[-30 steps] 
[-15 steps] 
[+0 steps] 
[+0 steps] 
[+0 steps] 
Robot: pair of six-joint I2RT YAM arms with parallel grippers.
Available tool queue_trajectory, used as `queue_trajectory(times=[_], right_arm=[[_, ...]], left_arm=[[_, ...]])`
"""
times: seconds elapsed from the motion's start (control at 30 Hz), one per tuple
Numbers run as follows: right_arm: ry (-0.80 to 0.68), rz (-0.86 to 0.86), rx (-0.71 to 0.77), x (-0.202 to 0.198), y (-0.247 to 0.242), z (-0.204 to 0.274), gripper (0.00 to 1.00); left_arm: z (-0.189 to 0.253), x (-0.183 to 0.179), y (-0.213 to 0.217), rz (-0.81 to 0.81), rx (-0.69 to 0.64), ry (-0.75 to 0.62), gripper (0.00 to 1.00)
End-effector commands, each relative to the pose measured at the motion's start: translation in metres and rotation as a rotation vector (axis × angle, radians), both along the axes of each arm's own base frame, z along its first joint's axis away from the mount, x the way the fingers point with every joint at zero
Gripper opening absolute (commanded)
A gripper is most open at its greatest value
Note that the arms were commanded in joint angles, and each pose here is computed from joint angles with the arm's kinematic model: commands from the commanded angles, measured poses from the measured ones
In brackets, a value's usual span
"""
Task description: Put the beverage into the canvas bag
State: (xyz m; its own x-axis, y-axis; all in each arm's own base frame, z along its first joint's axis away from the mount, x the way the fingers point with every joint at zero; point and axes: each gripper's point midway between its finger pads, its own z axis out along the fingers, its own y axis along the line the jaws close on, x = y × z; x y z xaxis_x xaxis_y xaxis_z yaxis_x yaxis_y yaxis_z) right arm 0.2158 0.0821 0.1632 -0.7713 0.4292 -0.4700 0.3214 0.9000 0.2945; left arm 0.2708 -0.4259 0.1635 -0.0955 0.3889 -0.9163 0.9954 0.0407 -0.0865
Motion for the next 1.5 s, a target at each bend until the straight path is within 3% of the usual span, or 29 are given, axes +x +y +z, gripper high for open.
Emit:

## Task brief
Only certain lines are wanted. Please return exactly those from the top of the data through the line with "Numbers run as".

## Finished exercise
[-30 steps] 
[-15 steps] 
[+0 steps] 
[+0 steps] 
[+0 steps] 
Robot: pair of six-joint I2RT YAM arms with parallel grippers.
Available tool queue_trajectory, used as `queue_trajectory(times=[_], right_arm=[[_, ...]], left_arm=[[_, ...]])`
"""
times: seconds elapsed from the motion's start (control at 30 Hz), one per tuple
Numbers run as follows: right_arm: ry (-0.80 to 0.68), rz (-0.86 to 0.86), rx (-0.71 to 0.77), x (-0.202 to 0.198), y (-0.247 to 0.242), z (-0.204 to 0.274), gripper (0.00 to 1.00); left_arm: z (-0.189 to 0.253), x (-0.183 to 0.179), y (-0.213 to 0.217), rz (-0.81 to 0.81), rx (-0.69 to 0.64), ry (-0.75 to 0.62), gripper (0.00 to 1.00)

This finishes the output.